That was right before the corporation and the original chartered monopolies were created, before central currency was created and local currencies were outlawed. When everything gets moved into the center, things began to change.

PN: It seems like the Dark Ages were not perhaps so “dark.”

DR: Yes, I think that’s disinformation. I’m not usually a conspiracy theorist about these things, but I think the reason why we celebrate the Renaissance as a high point of western culture is really a marketing campaign. It was a way for Renaissance monarchs and nation-states, and the industrial age powers that followed, to recast the end of one of the most vibrant human civilizations we’ve had, as a dark, plague-ridden, horrible time.

Historically, the plague arrived after the invention of the chartered corporation, and after central currency was mandated. Central currency became law, and 40 years later you get the plague. People got that poor that quickly. They were no longer allowed to use the land. It shifted from an abundance model to a scarcity model; from an economy based on annual grain production to one based on gold released by the king.

That’s a totally different way of understanding money. Land was no longer a thing the peasants could grow stuff on, land became an investment, land became an asset class for the wealthy. Once it became an asset class they started Partitioning and Enclosure, which meant people weren’t allowed to grow stuff on it, so subsistence farming was no longer a viable lifestyle. If you can’t do subsistence farming you must find a job, so then you go into the city and volunteer to do unskilled labor in a proto-factory for some guy who wants the least-skilled, cheapest labor possible. You move your whole family to where the work is, into the squalor, where conditions are overcrowded and impoverished — the perfect breeding ground for plague and death.

 3. There Is A God, And He’s On All The Money

PN: The money that the king was releasing, what was that based on? The other currency was based on grain, it’s a direct relationship to how much grain there is, and as the grain degrades, the currency degrades . . .

DR: The king’s currency? It was actually not even gold: king’s currency was based in the king’s imprimatur. It was coin of the realm because his face was stamped on it.

PN: That’s fairly abstract.

DR: It is. And because people don’t believe in that abstraction, because they’re used to grain receipts being based in something real, precious metal was required for the king’s currency — silver, gold; they had to use something that was considered valuable so people would believe.

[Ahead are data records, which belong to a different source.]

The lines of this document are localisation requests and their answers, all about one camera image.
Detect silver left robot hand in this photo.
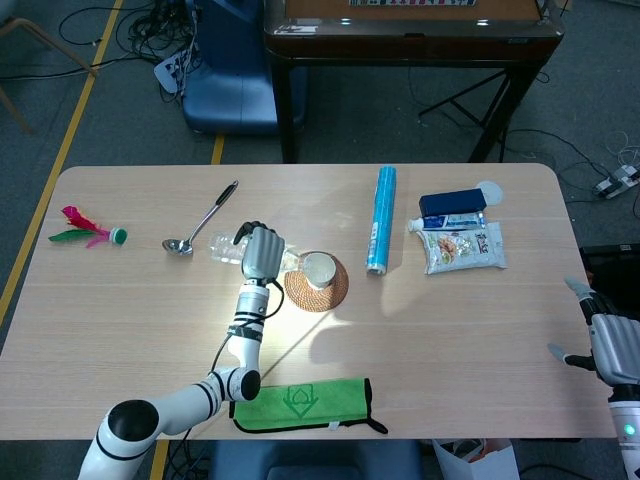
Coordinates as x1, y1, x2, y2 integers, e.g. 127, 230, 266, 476
233, 220, 286, 287

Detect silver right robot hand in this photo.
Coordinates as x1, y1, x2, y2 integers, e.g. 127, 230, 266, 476
547, 277, 640, 386

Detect clear plastic bottle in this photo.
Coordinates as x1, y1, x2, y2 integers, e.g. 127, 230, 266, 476
208, 231, 304, 274

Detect white paper cup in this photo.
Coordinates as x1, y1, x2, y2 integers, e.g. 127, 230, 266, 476
299, 251, 337, 290

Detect round woven rattan coaster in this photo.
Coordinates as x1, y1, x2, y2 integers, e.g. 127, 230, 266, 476
283, 254, 351, 314

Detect black box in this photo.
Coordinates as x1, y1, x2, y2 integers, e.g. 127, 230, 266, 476
578, 243, 640, 321

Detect blue cylindrical wrap roll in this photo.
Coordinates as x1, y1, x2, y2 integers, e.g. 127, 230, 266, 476
366, 166, 399, 276

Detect feather shuttlecock green base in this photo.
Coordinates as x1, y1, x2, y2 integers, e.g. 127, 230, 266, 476
48, 204, 129, 250

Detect green microfiber cloth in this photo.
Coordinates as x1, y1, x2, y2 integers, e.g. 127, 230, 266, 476
228, 377, 389, 435

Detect grey power strip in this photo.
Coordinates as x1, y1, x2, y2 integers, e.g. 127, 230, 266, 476
592, 165, 640, 200

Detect white paper bag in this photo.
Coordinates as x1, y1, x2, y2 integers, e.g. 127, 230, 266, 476
432, 438, 521, 480

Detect white snack bag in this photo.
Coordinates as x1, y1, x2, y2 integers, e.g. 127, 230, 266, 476
422, 221, 508, 276

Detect white round disc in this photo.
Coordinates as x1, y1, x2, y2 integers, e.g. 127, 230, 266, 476
475, 180, 505, 207

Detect white blue toothpaste tube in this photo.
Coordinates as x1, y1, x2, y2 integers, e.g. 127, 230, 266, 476
407, 211, 487, 233

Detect dark blue rectangular box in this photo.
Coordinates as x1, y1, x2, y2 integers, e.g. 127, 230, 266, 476
418, 188, 489, 219

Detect white power strip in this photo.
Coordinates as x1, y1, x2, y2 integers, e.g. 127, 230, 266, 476
153, 49, 194, 95

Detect blue padded seat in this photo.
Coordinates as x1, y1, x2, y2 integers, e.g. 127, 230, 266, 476
207, 439, 424, 480

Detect black tripod stand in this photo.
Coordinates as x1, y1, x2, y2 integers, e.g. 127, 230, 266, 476
417, 69, 511, 164

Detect dark wooden mahjong table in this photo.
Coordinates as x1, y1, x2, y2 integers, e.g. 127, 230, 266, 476
262, 0, 561, 165

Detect white chair wooden legs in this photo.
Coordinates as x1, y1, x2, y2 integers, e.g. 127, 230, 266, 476
0, 17, 100, 135

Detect steel ladle black handle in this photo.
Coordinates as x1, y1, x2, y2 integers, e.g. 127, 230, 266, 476
161, 179, 240, 258

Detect tangled black floor cables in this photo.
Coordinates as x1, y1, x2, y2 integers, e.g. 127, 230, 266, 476
58, 0, 201, 66

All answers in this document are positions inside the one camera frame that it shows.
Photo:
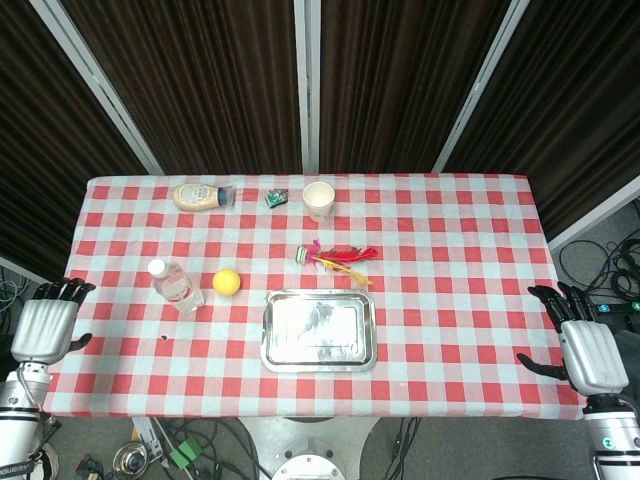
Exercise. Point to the black power strip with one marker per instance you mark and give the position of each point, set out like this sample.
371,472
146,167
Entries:
612,308

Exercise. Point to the beige sauce bottle blue cap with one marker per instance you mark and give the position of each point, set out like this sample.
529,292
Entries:
197,197

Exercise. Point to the small green toy tank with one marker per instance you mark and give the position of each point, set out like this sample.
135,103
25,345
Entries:
276,198

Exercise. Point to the white partition post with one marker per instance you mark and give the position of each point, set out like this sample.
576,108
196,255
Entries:
306,85
95,82
480,85

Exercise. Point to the white floral paper cup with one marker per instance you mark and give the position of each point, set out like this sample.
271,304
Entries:
318,200

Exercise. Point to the stainless steel rectangular tray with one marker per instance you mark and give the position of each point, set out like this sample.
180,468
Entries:
320,330

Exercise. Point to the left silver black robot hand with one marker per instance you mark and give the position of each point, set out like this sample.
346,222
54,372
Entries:
42,327

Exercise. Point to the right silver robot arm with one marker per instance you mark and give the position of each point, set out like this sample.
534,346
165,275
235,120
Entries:
615,440

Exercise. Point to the transparent plastic water bottle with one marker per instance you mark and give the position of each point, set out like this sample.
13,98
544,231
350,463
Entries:
176,288

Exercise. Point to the round metal caster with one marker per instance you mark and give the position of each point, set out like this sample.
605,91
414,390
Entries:
130,457

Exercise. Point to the yellow ball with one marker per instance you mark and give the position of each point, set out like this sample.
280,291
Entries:
226,283

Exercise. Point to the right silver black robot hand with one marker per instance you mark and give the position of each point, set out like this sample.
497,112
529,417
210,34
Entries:
592,355

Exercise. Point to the red feather shuttlecock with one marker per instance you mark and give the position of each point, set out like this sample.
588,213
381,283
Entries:
345,256

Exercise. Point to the dark brown curtain panel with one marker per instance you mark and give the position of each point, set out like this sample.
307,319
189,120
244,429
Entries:
395,85
565,110
200,85
45,150

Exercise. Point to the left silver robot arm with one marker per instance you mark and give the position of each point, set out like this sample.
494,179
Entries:
17,415

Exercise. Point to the green plug connector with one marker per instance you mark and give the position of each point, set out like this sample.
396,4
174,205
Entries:
184,452

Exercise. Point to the red white checkered tablecloth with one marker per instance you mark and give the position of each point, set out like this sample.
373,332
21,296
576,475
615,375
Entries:
450,300

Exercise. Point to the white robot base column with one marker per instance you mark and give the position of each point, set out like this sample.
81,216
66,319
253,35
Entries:
310,445

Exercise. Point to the white partition bottom rail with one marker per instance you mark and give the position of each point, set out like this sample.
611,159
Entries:
595,217

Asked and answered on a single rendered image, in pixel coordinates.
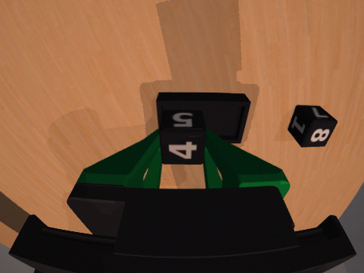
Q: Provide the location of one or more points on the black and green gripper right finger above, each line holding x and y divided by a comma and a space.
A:
238, 167

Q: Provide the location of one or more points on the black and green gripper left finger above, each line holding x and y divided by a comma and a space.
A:
128, 166

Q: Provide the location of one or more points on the black rectangular tray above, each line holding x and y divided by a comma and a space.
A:
225, 114

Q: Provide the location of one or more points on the black number cube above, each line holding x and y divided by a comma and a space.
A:
311, 126
182, 137

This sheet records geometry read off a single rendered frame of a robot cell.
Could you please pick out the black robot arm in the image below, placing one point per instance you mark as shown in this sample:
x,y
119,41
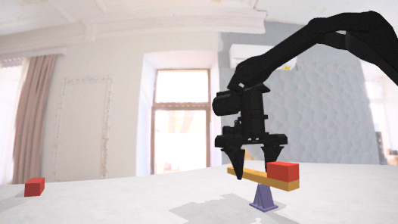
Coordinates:
x,y
368,36

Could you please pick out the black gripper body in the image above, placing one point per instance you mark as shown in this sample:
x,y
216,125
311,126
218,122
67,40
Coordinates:
x,y
252,126

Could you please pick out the red block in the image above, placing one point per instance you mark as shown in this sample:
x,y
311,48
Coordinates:
x,y
34,187

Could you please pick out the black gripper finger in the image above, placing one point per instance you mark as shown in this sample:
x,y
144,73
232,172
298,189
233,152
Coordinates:
x,y
271,154
237,159

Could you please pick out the purple wedge stand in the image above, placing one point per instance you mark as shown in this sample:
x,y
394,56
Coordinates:
x,y
263,199

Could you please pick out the orange bar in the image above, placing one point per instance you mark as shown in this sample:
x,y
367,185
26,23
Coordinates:
x,y
280,175

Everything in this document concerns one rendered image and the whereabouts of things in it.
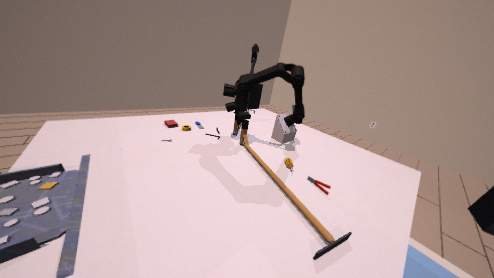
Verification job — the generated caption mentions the orange ribbed handle with grey metal rod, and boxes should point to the orange ribbed handle with grey metal rod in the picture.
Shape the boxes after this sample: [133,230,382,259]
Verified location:
[284,158,294,172]

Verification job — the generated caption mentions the red-handled pliers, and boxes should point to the red-handled pliers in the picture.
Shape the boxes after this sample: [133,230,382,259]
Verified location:
[307,176,330,194]

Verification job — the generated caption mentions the orange tile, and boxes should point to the orange tile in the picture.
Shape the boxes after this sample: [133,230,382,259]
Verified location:
[39,182,58,190]

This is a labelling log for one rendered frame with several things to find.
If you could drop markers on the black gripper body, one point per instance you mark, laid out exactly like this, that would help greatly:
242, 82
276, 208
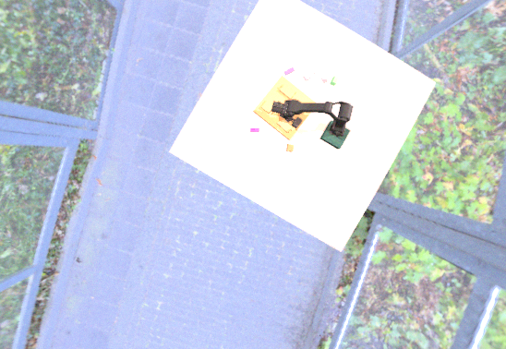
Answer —
296, 122

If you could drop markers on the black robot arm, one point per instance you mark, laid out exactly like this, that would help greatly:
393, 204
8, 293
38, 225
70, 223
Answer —
294, 106

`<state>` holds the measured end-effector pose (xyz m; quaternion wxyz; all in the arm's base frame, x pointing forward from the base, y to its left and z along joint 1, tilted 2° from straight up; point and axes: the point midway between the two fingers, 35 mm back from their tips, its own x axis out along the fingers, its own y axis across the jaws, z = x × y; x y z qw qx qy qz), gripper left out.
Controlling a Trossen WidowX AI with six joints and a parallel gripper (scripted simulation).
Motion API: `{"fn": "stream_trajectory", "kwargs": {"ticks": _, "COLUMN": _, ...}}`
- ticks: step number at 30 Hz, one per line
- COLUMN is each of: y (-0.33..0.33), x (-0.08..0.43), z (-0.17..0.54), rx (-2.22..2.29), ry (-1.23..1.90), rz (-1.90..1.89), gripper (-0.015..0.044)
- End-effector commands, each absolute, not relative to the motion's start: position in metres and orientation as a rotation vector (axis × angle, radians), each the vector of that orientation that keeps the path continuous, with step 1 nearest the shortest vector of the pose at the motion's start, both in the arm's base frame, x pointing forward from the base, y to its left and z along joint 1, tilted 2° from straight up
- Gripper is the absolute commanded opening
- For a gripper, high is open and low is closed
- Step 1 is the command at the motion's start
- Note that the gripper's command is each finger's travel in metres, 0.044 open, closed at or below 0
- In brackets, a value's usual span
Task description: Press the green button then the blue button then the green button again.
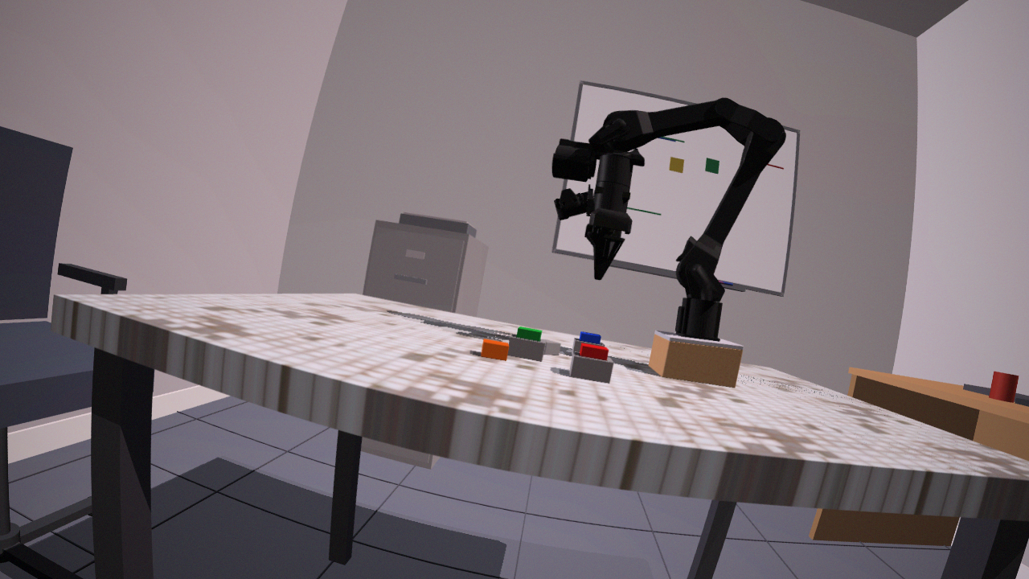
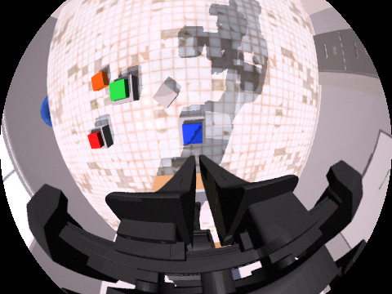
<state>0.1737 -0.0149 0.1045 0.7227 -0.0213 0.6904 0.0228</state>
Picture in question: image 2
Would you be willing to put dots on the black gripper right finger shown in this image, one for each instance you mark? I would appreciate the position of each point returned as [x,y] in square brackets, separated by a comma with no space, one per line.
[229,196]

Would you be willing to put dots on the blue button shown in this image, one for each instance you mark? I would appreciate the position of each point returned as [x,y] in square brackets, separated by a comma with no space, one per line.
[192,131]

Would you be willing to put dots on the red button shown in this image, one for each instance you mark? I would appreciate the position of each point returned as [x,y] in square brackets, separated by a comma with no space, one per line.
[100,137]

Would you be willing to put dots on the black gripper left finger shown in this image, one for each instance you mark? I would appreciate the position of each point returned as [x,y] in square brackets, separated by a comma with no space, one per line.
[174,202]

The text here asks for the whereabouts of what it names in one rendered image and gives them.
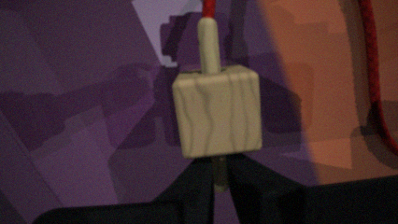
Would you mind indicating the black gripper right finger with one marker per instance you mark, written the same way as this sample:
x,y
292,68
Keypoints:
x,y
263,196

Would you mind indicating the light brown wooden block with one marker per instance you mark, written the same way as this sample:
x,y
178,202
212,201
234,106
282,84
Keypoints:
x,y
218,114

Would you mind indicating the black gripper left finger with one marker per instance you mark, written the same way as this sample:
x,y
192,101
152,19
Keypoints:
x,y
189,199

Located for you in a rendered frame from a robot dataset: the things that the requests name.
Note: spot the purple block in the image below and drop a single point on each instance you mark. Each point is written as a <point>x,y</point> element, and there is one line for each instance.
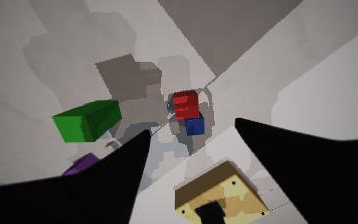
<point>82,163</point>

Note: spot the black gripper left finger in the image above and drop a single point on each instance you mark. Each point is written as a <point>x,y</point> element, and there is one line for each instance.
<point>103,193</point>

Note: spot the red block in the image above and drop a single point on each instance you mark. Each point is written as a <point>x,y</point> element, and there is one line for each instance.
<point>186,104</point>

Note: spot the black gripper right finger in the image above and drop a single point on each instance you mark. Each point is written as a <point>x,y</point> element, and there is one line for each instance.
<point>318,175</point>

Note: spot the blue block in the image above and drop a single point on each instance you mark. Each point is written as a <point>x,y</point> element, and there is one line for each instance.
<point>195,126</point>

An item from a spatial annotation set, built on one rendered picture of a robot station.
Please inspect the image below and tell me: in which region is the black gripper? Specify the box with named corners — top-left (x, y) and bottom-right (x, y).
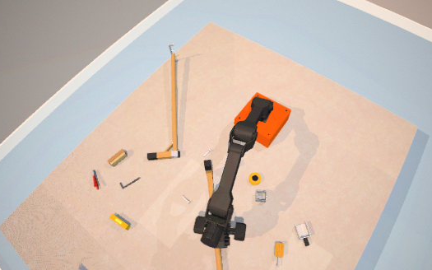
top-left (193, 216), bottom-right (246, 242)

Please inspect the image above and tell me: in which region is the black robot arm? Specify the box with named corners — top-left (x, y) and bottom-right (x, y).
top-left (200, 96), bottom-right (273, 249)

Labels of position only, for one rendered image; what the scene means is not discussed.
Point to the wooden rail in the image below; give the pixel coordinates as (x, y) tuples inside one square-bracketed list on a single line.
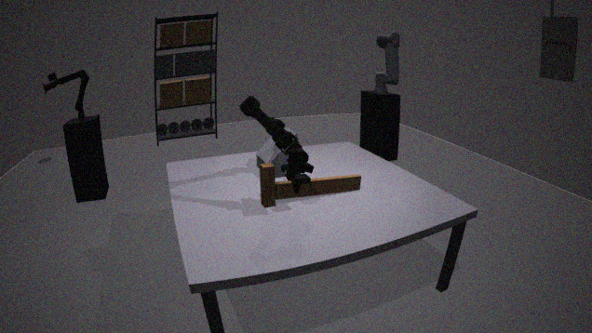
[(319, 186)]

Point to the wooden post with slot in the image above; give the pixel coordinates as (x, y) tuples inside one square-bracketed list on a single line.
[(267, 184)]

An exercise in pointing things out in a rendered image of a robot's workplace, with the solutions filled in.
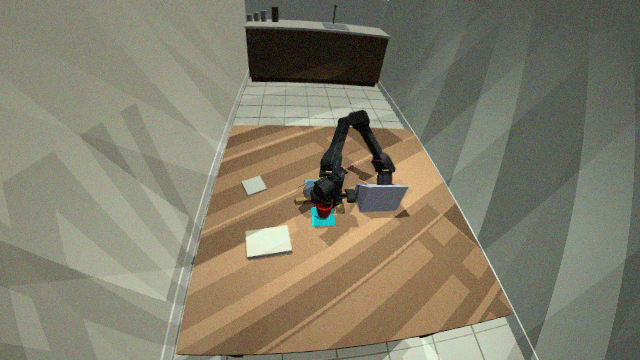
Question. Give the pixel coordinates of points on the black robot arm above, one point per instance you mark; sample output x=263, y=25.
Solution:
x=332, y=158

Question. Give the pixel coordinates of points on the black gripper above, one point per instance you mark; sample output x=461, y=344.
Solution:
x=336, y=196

Fast-forward to the 1970s. After four or five centuries of people believing it, Nixon realized that people now do believe, so the currency can be taken off the central metal and just be based on belief. That’s when they started putting “In God We Trust” on paper money, when it was taken off the gold standard.

PN: That phrase hadn’t always been on there?

DR: No, it was on coins, but it wasn’t on bills. Because finally, belief is all that’s left.